Cultura Bíblica

Mons. Salvador Martínez Ávila

El artículo de este día buscará contestar las preguntas siguientes: ¿Qué estaba pasando en la vida de Jesús cuando le dijo estas cosas a Nicodemo? Si Dios envió a su Hijo al Mundo no para juzgarlo sino para salvarlo ¿En qué sentido se sigue hablando en el texto de personas juzgadas?


Lo que leemos el día de hoy es la segunda parte del diálogo entre Jesús y Nicodemo. El encuentro entre ellos se dio en Jerusalén durante la noche. Este dato, dentro de los símbolos que maneja el evangelista san Juan, indica que la situación de Nicodemo no era de apertura y aceptación de Jesús. El Señor Jesús estaba iniciando su ministerio y suponemos que tanto en Jerusalén como en Galilea iniciaba su fama por haber realizado algunos milagros.
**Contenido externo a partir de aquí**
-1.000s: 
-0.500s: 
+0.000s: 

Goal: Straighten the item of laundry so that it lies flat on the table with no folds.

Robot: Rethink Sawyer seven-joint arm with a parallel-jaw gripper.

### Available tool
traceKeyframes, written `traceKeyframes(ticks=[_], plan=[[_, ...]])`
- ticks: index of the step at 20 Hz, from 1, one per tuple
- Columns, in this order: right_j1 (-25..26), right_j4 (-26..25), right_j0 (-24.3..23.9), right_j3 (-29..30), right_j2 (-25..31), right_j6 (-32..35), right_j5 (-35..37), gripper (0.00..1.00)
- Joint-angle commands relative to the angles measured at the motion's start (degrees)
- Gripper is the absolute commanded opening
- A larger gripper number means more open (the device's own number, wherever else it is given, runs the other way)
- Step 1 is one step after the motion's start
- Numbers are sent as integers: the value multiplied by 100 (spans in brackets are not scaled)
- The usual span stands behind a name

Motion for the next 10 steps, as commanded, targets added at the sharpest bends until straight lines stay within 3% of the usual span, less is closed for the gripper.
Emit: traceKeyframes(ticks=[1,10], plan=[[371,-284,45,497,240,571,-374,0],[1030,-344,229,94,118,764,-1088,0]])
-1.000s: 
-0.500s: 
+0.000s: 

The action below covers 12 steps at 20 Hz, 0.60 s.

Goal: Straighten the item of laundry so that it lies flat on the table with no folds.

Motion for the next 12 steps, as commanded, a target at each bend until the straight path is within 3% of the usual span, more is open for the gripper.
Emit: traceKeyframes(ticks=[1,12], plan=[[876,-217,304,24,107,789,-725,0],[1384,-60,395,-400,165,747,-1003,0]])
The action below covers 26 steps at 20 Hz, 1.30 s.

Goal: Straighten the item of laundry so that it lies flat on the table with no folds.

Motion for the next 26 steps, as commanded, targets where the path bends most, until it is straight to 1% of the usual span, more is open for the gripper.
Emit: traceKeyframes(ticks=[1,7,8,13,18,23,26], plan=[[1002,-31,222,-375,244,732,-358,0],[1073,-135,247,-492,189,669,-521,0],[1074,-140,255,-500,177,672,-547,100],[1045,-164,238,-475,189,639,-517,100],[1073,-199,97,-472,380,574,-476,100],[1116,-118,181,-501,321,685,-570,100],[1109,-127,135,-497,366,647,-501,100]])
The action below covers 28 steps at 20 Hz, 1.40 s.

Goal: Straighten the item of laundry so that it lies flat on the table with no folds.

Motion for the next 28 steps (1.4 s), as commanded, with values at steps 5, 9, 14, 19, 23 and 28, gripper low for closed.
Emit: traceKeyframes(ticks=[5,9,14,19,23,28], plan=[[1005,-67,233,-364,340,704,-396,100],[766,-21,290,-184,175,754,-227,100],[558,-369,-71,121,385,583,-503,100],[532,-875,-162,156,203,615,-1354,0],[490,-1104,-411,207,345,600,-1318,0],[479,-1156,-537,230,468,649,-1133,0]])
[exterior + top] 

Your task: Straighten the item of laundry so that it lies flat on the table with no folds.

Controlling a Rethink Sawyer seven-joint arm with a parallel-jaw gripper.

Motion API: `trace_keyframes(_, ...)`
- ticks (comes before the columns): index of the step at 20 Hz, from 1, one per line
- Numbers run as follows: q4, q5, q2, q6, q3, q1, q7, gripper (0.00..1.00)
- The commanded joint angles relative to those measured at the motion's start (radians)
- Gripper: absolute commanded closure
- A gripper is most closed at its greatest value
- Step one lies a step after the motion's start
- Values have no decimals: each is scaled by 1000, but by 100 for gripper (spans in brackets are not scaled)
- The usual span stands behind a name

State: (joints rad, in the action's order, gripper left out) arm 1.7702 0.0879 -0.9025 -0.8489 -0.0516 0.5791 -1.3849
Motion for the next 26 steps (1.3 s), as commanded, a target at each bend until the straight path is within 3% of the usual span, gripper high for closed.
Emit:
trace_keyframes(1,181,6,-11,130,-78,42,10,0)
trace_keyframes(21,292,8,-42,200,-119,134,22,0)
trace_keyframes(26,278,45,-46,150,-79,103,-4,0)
Nicodemo, atraído por esta fama, decidió buscar a Jesús, pero en el primer intercambio de frases el Señor lo sorprendió diciéndole que si no nacía de nuevo no entraría en el Reino de los Cielos. Ante la respuesta, un poco irónica de Nicodemo, inicia el discurso dando el sentido de nacer de nuevo, se trata de nacer del agua y del Espíritu.

El Señor entonces deriva su comunicación hacia el acontecimiento fundamental de la salvación que es la Crucifixión, esto el Señor Jesús lo expresó al decir: “como Moisés elevó la serpiente en el desierto, así tiene que ser elevado el Hijo del hombre para que todo el que crea tenga en él la vida eterna” (Jn 3,14-16).

Continuando con el discurso Nuestro Señor desarrolla el sentido de su envío a este mundo. Las distintas concepciones que se tenían sobre el fin del mundo consideraban, en primer lugar, que Dios vendría a poner en orden a los malvados por medio de castigos y destrucción de su mundo malvado. Entonces resulta lógico que Nuestro Señor aclarara que su venida no era con carácter de castigo, es decir punitivo, sino con carácter de salvación. Sin embargo, aclara un tema no menos importante, a saber, que la responsabilidad personal sigue en pie, que la salvación es algo que se acepta libremente y si no se acepta, entonces uno mismo se sitúa en la condenación, esto es lo que Nuestro Señor también le aclaró a Nicodemo y a todos nosotros cerrando de manera muy bella la invitación a nacer de nuevo, es decir, convertirse por la fe en Nuestro Señor Jesucristo. Pero siempre cabe la posibilidad de que alguien ame más sus malas obras y, en ese caso, no es Dios el que juzga y condena sino la misma persona que ha elegido de esa manera.